> [What needs to be done]
Your task is to find every line of the data that holds the string "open" and copy it.

[Extracted records]
────────────────────

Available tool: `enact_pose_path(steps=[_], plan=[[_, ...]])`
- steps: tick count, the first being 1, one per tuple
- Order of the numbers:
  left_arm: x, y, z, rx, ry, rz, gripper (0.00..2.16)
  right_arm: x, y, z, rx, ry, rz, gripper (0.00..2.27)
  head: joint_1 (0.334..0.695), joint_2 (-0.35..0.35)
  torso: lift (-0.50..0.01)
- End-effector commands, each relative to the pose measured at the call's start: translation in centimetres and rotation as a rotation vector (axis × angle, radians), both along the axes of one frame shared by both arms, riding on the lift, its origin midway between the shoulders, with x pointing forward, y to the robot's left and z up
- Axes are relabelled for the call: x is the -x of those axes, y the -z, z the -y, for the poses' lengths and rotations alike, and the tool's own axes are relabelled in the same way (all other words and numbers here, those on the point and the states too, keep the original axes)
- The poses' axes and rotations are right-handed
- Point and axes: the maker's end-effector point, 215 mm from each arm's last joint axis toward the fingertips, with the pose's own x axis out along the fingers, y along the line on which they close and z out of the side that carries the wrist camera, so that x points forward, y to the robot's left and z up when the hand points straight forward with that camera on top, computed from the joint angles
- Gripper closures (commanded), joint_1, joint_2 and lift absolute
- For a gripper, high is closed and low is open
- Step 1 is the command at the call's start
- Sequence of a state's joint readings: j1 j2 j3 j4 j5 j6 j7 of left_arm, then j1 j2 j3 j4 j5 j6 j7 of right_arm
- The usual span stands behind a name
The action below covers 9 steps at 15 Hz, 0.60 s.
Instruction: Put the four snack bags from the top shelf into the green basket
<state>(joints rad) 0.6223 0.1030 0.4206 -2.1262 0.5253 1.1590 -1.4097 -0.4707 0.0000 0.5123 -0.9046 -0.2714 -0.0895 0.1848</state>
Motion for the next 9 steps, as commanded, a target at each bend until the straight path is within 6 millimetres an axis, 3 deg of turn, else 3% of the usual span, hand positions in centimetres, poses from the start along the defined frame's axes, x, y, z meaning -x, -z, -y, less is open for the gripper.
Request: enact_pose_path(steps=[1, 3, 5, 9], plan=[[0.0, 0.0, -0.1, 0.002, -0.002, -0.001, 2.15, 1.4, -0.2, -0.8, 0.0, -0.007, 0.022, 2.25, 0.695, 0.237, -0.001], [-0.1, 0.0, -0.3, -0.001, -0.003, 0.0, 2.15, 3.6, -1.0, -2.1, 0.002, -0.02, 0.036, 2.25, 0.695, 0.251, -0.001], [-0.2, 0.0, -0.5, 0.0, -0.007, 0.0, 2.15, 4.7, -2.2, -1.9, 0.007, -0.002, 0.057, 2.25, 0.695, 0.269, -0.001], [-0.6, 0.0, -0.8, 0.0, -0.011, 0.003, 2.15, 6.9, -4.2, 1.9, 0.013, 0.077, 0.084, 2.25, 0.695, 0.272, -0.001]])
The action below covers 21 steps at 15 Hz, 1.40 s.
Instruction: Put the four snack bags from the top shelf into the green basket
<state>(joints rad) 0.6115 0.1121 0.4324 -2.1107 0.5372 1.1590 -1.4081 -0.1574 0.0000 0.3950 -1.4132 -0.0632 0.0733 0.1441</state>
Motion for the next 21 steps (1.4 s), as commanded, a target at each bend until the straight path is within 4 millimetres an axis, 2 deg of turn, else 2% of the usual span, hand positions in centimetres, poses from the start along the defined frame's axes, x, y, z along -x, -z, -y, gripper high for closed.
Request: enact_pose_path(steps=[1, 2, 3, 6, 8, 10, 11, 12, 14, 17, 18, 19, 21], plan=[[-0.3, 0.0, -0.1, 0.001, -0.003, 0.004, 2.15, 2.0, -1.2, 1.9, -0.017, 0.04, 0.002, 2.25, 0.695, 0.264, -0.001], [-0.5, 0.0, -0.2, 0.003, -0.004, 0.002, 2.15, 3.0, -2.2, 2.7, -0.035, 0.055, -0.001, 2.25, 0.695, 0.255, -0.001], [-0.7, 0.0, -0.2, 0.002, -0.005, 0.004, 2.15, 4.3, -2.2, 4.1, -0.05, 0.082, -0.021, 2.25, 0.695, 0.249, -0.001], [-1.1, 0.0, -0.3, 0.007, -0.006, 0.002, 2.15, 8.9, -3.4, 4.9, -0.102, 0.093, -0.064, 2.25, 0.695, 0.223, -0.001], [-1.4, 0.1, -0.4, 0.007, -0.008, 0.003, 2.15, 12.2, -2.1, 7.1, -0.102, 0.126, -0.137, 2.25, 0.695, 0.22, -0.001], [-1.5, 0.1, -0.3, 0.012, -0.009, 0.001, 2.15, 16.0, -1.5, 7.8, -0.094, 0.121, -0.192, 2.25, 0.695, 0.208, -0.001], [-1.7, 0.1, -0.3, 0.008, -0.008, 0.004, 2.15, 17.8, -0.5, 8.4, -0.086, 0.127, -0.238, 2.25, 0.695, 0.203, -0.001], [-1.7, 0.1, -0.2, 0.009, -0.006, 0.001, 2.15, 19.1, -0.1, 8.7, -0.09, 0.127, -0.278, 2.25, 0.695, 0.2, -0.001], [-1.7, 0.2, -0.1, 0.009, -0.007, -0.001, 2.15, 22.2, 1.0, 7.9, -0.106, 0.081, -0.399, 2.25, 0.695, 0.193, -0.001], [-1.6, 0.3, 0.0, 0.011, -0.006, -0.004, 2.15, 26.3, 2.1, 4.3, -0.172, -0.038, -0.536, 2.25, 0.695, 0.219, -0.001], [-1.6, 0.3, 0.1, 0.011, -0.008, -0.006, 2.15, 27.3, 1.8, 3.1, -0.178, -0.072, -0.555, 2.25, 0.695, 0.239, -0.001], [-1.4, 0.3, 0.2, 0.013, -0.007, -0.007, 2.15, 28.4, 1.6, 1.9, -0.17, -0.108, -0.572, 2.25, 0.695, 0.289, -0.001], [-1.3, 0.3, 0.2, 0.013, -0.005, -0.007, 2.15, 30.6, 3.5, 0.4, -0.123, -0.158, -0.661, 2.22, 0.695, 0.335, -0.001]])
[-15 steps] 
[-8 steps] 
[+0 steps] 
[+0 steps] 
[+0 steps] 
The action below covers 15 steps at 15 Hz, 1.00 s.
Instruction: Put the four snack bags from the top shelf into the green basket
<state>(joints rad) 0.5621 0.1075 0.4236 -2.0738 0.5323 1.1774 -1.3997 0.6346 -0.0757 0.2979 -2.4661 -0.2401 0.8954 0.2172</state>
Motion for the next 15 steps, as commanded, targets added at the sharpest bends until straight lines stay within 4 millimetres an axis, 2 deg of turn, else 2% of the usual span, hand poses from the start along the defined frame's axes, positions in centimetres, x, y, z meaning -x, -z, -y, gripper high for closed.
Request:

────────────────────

> [Exercise solution]
- For a gripper, high is closed and low is open
Motion for the next 9 steps, as commanded, a target at each bend until the straight path is within 6 millimetres an axis, 3 deg of turn, else 3% of the usual span, hand positions in centimetres, poses from the start along the defined frame's axes, x, y, z meaning -x, -z, -y, less is open for the gripper.

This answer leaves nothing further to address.